Records drawn from a dataset
● ● ● ● ● ● ●

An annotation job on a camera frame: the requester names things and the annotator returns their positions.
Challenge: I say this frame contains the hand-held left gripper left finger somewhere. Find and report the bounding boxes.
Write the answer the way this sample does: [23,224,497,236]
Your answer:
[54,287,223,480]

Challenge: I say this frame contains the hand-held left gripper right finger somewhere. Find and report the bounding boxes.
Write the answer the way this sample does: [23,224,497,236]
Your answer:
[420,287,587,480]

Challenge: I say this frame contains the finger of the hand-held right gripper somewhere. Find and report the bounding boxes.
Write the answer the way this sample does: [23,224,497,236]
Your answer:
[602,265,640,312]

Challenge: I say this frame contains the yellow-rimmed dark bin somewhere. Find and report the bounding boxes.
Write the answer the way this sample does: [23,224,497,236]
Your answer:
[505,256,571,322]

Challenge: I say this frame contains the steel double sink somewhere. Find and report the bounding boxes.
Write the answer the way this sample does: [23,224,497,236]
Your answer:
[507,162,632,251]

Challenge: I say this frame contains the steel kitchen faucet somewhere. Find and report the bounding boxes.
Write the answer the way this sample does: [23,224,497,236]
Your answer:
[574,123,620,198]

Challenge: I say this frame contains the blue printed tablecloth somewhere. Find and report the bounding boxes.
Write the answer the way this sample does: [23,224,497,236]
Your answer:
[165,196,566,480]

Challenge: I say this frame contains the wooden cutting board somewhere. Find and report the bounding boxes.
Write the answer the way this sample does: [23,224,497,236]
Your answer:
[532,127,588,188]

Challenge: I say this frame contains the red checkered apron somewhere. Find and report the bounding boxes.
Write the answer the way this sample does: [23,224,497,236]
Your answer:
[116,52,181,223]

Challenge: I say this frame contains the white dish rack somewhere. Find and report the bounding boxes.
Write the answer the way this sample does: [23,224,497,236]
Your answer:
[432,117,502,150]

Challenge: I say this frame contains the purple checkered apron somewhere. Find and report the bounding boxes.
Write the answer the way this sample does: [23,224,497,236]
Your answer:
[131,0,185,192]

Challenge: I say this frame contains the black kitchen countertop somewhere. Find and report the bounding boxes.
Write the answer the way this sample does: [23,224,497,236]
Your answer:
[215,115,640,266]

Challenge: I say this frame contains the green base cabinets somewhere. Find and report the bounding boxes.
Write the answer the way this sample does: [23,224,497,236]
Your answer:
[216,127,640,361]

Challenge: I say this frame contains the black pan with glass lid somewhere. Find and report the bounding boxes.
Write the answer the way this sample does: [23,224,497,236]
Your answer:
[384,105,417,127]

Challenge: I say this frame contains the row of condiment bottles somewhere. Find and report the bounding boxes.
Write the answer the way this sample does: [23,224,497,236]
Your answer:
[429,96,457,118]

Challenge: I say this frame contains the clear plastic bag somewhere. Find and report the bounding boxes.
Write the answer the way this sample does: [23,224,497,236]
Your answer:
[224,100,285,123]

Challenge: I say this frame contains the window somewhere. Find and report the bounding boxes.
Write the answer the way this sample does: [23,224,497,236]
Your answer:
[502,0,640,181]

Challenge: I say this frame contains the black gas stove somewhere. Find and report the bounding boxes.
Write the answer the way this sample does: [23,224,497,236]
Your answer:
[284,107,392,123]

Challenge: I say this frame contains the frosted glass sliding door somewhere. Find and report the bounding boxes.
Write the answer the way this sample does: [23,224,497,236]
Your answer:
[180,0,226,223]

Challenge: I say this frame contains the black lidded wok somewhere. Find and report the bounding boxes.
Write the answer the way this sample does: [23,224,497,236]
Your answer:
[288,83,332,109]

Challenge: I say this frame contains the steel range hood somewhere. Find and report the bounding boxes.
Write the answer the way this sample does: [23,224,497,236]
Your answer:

● ● ● ● ● ● ●

* **About this exercise**
In full and word for word, restate the data.

* **Result below**
An annotation job on a camera frame: the requester names things and the annotator returns their positions.
Challenge: I say this frame contains the hand-held left gripper left finger somewhere. Find and report the bounding boxes.
Write the answer the way this sample does: [23,224,497,236]
Your answer:
[54,287,223,480]

Challenge: I say this frame contains the hand-held left gripper right finger somewhere. Find and report the bounding boxes.
Write the answer the way this sample does: [23,224,497,236]
Your answer:
[420,287,587,480]

Challenge: I say this frame contains the finger of the hand-held right gripper somewhere. Find and report the bounding boxes.
Write the answer the way this sample does: [23,224,497,236]
Your answer:
[602,265,640,312]

Challenge: I say this frame contains the yellow-rimmed dark bin somewhere. Find and report the bounding boxes.
Write the answer the way this sample does: [23,224,497,236]
Your answer:
[505,256,571,322]

Challenge: I say this frame contains the steel double sink somewhere. Find and report the bounding boxes.
Write the answer the way this sample does: [23,224,497,236]
Your answer:
[507,162,632,251]

Challenge: I say this frame contains the steel kitchen faucet somewhere. Find and report the bounding boxes.
Write the answer the way this sample does: [23,224,497,236]
Your answer:
[574,123,620,198]

Challenge: I say this frame contains the blue printed tablecloth somewhere. Find and report the bounding boxes.
Write the answer the way this sample does: [23,224,497,236]
Your answer:
[165,196,566,480]

Challenge: I say this frame contains the wooden cutting board somewhere. Find and report the bounding boxes.
Write the answer the way this sample does: [23,224,497,236]
Your answer:
[532,127,588,188]

Challenge: I say this frame contains the red checkered apron somewhere. Find and report the bounding boxes.
Write the answer the way this sample does: [23,224,497,236]
Your answer:
[116,52,181,223]

Challenge: I say this frame contains the white dish rack somewhere. Find and report the bounding boxes.
Write the answer the way this sample does: [23,224,497,236]
Your answer:
[432,117,502,150]

Challenge: I say this frame contains the purple checkered apron somewhere. Find and report the bounding boxes.
Write the answer the way this sample does: [23,224,497,236]
Your answer:
[131,0,185,192]

Challenge: I say this frame contains the black kitchen countertop somewhere. Find and report the bounding boxes.
Write the answer the way this sample does: [23,224,497,236]
Your answer:
[215,115,640,266]

Challenge: I say this frame contains the green base cabinets somewhere. Find and report the bounding boxes.
Write the answer the way this sample does: [23,224,497,236]
Your answer:
[216,127,640,361]

Challenge: I say this frame contains the black pan with glass lid somewhere. Find and report the bounding boxes.
Write the answer the way this sample does: [23,224,497,236]
Your answer:
[384,105,417,127]

Challenge: I say this frame contains the row of condiment bottles somewhere. Find and report the bounding boxes.
Write the answer the way this sample does: [23,224,497,236]
Your answer:
[429,96,457,118]

Challenge: I say this frame contains the clear plastic bag somewhere. Find and report the bounding boxes.
Write the answer the way this sample does: [23,224,497,236]
Your answer:
[224,100,285,123]

Challenge: I say this frame contains the window somewhere. Find and report the bounding boxes.
Write the answer the way this sample does: [23,224,497,236]
Your answer:
[502,0,640,181]

Challenge: I say this frame contains the black gas stove somewhere. Find and report the bounding boxes.
Write the answer the way this sample does: [23,224,497,236]
Your answer:
[284,107,392,123]

Challenge: I say this frame contains the frosted glass sliding door somewhere. Find and report the bounding boxes.
Write the answer the way this sample does: [23,224,497,236]
Your answer:
[180,0,226,223]

Challenge: I say this frame contains the black lidded wok somewhere. Find and report the bounding boxes.
Write the answer the way this sample does: [23,224,497,236]
Your answer:
[288,83,332,109]

Challenge: I say this frame contains the steel range hood somewhere. Find and report the bounding boxes.
Write the answer the way this sample does: [23,224,497,236]
Your answer:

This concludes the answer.